- ASSIGNMENT: When you reach the line containing "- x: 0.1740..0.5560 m" in the entries below, start writing out each line exactly, and stop after the line containing "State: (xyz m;".

____

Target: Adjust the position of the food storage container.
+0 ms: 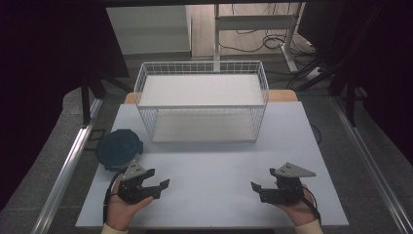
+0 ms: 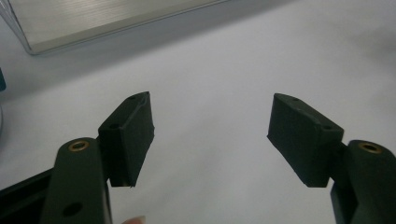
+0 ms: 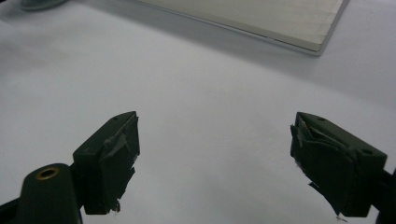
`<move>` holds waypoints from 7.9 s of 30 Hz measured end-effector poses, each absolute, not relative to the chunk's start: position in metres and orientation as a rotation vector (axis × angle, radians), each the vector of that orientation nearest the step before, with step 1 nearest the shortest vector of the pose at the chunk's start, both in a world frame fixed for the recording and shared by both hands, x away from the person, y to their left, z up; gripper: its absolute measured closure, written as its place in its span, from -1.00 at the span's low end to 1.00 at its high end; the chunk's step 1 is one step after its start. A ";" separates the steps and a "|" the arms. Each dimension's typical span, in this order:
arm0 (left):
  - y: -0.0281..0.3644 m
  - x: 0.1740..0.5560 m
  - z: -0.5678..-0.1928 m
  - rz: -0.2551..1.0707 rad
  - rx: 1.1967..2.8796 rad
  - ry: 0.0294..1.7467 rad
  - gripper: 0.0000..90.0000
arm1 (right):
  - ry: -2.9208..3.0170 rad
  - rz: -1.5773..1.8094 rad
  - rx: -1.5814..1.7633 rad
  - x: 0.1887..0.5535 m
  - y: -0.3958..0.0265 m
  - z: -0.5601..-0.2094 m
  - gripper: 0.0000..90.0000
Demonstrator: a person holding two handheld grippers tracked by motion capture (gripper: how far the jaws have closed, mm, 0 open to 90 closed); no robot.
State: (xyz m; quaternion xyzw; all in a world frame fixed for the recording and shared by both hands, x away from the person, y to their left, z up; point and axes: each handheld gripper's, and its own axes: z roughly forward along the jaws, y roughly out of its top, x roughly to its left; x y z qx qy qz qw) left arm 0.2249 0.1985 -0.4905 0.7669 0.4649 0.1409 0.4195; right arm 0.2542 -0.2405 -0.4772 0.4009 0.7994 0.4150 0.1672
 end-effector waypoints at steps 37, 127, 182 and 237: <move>0.201 0.229 -0.461 0.348 1.944 1.128 -0.34 | 2.233 1.201 1.199 0.257 -0.261 -0.481 -0.61; 0.394 0.382 -0.485 0.461 2.085 1.613 1.00 | 2.245 1.106 1.260 0.264 -0.262 -0.495 -0.57; 0.295 0.346 -0.481 0.363 2.264 1.262 1.00 | 2.247 1.093 1.257 0.263 -0.260 -0.495 -0.57; 0.300 0.309 -0.511 0.230 2.232 1.363 1.00 | 2.227 1.091 1.272 0.262 -0.262 -0.494 -0.57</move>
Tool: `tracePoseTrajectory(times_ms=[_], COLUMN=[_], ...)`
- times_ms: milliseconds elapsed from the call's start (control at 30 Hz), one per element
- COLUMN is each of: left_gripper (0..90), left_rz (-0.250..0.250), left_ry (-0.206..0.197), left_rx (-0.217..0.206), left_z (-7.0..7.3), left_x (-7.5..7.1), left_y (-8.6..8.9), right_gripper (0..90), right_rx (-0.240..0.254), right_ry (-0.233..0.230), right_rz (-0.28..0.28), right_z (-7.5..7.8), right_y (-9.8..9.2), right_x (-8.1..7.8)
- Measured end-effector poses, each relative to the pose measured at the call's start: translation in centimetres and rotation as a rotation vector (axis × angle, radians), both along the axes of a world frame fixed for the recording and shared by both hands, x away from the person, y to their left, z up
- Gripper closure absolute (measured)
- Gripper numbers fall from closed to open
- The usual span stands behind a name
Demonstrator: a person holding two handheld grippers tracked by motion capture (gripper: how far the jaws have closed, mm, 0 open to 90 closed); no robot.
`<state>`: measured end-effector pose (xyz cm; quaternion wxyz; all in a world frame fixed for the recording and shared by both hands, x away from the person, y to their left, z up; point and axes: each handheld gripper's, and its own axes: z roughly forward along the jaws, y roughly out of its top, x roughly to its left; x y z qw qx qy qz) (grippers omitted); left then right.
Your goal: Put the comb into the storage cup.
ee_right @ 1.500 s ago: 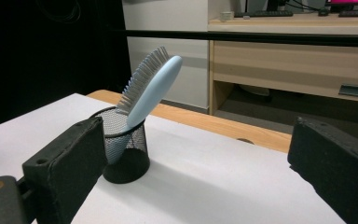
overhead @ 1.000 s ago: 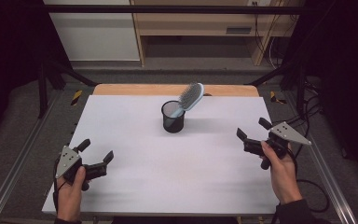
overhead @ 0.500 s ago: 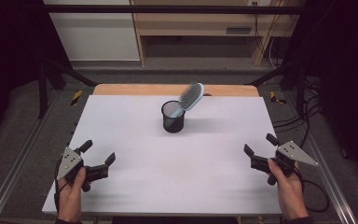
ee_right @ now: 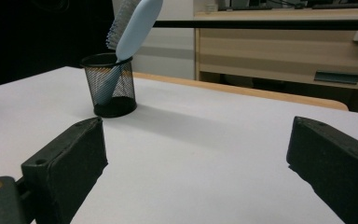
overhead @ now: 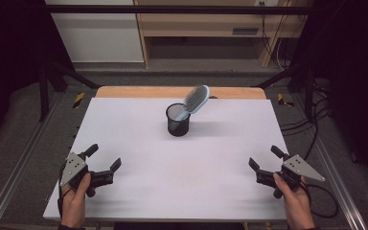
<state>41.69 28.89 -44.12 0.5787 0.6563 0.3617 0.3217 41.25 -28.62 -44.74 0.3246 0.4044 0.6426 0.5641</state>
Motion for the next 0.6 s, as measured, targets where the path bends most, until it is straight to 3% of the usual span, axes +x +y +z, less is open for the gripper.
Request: tracePoseTrajectory(times_ms=[600], left_gripper=[1.3], left_rz=[-0.019], left_ry=[-0.024], left_rx=[-0.01], left_z=[0.3], left_x=[-0.2], left_y=[-0.2], right_gripper=[4.8], right_rx=[-0.025], right_ry=[0.037], right_rz=[0.112], right_z=[-1.2], right_y=[2.6], right_x=[0.8])
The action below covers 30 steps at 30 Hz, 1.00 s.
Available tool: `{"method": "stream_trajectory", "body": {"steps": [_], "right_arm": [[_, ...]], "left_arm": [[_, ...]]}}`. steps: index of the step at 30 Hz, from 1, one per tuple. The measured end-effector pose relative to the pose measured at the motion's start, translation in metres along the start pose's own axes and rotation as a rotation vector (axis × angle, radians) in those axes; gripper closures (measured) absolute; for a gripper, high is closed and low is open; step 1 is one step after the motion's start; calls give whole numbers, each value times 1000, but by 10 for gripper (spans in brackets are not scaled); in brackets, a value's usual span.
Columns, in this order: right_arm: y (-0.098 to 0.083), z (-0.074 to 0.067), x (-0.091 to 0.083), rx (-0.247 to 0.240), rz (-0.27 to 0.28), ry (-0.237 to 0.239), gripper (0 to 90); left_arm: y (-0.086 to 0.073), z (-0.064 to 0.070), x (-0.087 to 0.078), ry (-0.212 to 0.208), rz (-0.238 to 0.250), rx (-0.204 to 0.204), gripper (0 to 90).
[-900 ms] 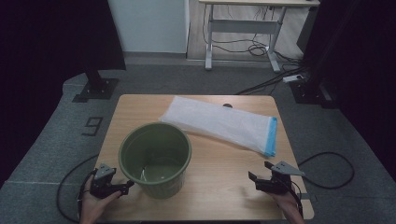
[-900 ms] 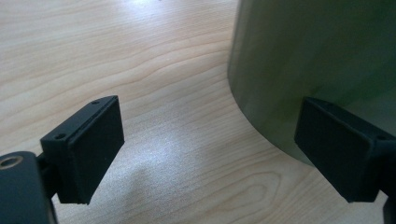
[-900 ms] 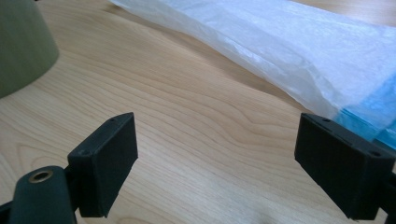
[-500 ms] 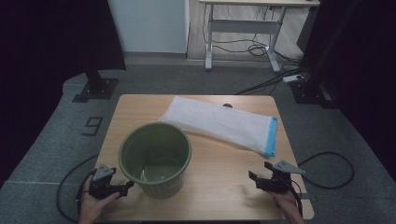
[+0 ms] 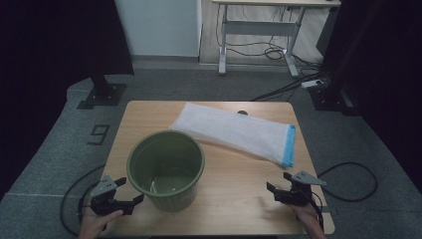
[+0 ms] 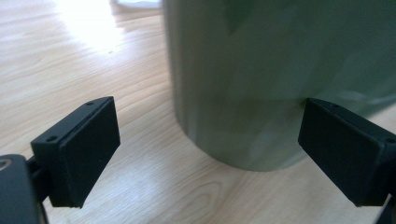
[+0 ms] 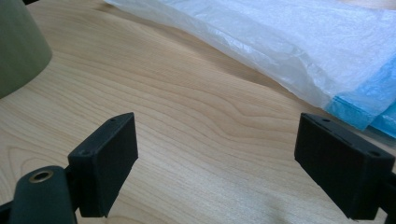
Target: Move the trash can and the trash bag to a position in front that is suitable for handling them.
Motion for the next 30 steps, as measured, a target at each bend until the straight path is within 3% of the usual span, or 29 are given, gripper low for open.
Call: {"method": "stream_trajectory", "body": {"steps": [8, 20, 21, 30], "right_arm": [[-2, -3, 3, -13, -16, 0, 131], [-4, -5, 4, -11, -23, 6, 133], [-3, -5, 2, -5, -15, 6, 134], [-4, -6, 4, -6, -20, 18, 137]], "left_arm": [[18, 36, 4, -116, 20, 118, 31], [34, 52, 25, -106, 35, 133, 35], [38, 55, 30, -89, 51, 136, 40], [59, 67, 57, -93, 51, 139, 47]]}}
Point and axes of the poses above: each handheld gripper's, and its own axes: x roughly forward along the jaws, y roughly out of its top, z roughly to its right, the point moved 9 cm from there along x, roughly forward along the jaws, and after that the axes turned 14 degrees about y, right-handed, at the moved point
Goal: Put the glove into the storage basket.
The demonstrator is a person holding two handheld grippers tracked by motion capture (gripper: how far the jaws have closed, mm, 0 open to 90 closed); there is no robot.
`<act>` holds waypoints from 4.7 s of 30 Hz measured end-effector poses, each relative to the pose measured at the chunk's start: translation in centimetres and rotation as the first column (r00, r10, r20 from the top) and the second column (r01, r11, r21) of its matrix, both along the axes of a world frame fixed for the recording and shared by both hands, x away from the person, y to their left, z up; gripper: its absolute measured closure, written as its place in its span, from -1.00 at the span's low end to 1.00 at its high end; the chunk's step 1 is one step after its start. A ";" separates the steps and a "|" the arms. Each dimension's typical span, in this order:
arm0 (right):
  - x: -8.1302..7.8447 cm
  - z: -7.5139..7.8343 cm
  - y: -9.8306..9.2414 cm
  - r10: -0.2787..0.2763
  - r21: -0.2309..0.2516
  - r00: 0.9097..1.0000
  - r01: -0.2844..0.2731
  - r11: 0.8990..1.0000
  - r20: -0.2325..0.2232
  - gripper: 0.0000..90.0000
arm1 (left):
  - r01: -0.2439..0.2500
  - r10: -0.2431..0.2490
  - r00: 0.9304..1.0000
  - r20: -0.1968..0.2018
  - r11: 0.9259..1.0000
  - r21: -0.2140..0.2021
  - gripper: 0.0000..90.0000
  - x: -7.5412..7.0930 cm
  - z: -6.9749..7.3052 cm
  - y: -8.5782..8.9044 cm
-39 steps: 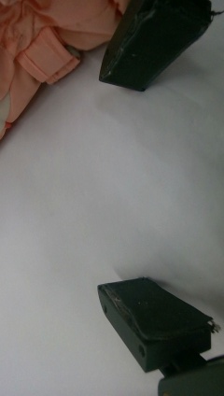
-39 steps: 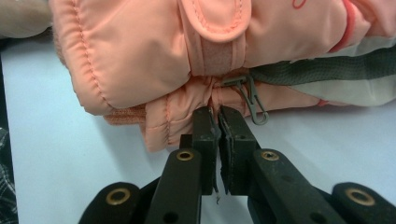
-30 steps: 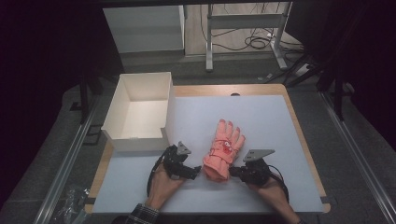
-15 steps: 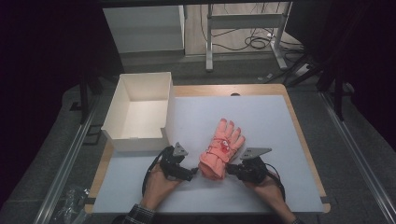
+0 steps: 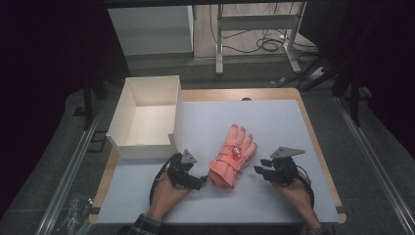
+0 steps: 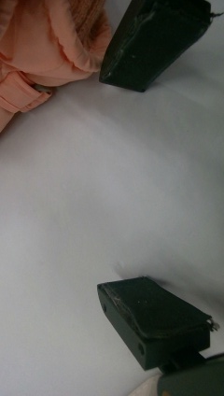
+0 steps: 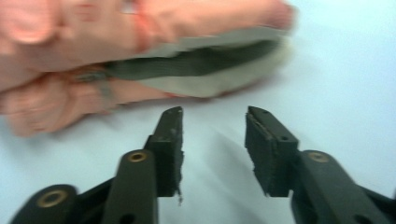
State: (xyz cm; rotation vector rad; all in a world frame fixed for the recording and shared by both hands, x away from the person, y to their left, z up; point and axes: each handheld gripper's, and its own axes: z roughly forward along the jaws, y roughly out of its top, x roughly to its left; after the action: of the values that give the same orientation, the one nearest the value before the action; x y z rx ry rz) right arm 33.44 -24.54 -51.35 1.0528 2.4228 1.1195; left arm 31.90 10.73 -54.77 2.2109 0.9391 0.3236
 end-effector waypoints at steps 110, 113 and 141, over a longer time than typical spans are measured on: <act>1.9 -1.6 -3.8 -0.136 -0.081 0.989 0.141 0.987 0.059 -0.40 | 0.136 -0.115 0.980 -0.162 0.983 0.126 -0.09 1.8 4.1 -11.2; 1.9 -1.6 -3.8 -0.136 -0.082 0.989 0.141 0.987 0.059 -0.40 | 0.123 -0.103 0.981 -0.163 0.986 0.116 -0.09 2.1 4.5 -10.6; 1.9 -1.6 -3.8 -0.138 -0.081 0.989 0.142 0.987 0.057 -0.40 | 0.042 -0.030 0.995 -0.093 0.990 0.135 -0.12 5.3 10.7 -8.5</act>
State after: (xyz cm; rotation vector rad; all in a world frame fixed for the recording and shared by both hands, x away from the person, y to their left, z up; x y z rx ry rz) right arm 35.35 -28.37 -52.98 1.1329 2.2957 0.9765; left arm 37.18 2.27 -44.08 2.3830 0.9493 0.2801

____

- EXERCISE RESPONSE:
  - x: 0.1740..0.5560 m
  - z: -0.5678..-0.1928 m
  - rz: -0.2551..1.0707 rad
  - rx: 1.1967..2.8796 rad
  - ry: 0.0294..1.7467 rad
  - gripper: 0.0000..90.0000
arm1 (right):
  - ry: -2.9208..3.0170 rad
  - rz: -1.5773..1.8094 rad
  - rx: -1.5814..1.7633 rad
  - x: 0.1887..0.5535 m
  - y: -0.3958..0.0265 m
  - z: -0.5601..-0.2094 m
  - gripper: 0.0000..90.0000
Demonstrator: a person holding two handheld grippers tracked by motion capture (gripper: how far the jaws have closed, mm, 0 open to 90 closed); no robot.
State: (xyz m; quaternion xyzw; all in a world frame fixed for the recording and shared by both hands, x away from the person, y to their left, z up; point and axes: each handheld gripper's, and its own axes: z roughly forward along the jaws, y roughly out of its top, x roughly to its left; x y z qx qy qz qw) left arm 0.2249 0.1985 -0.4905 0.7669 0.4649 0.1409 0.4195; right arm 0.2542 -0.2405 -0.4772 0.4009 0.7994 0.4150 0.1672

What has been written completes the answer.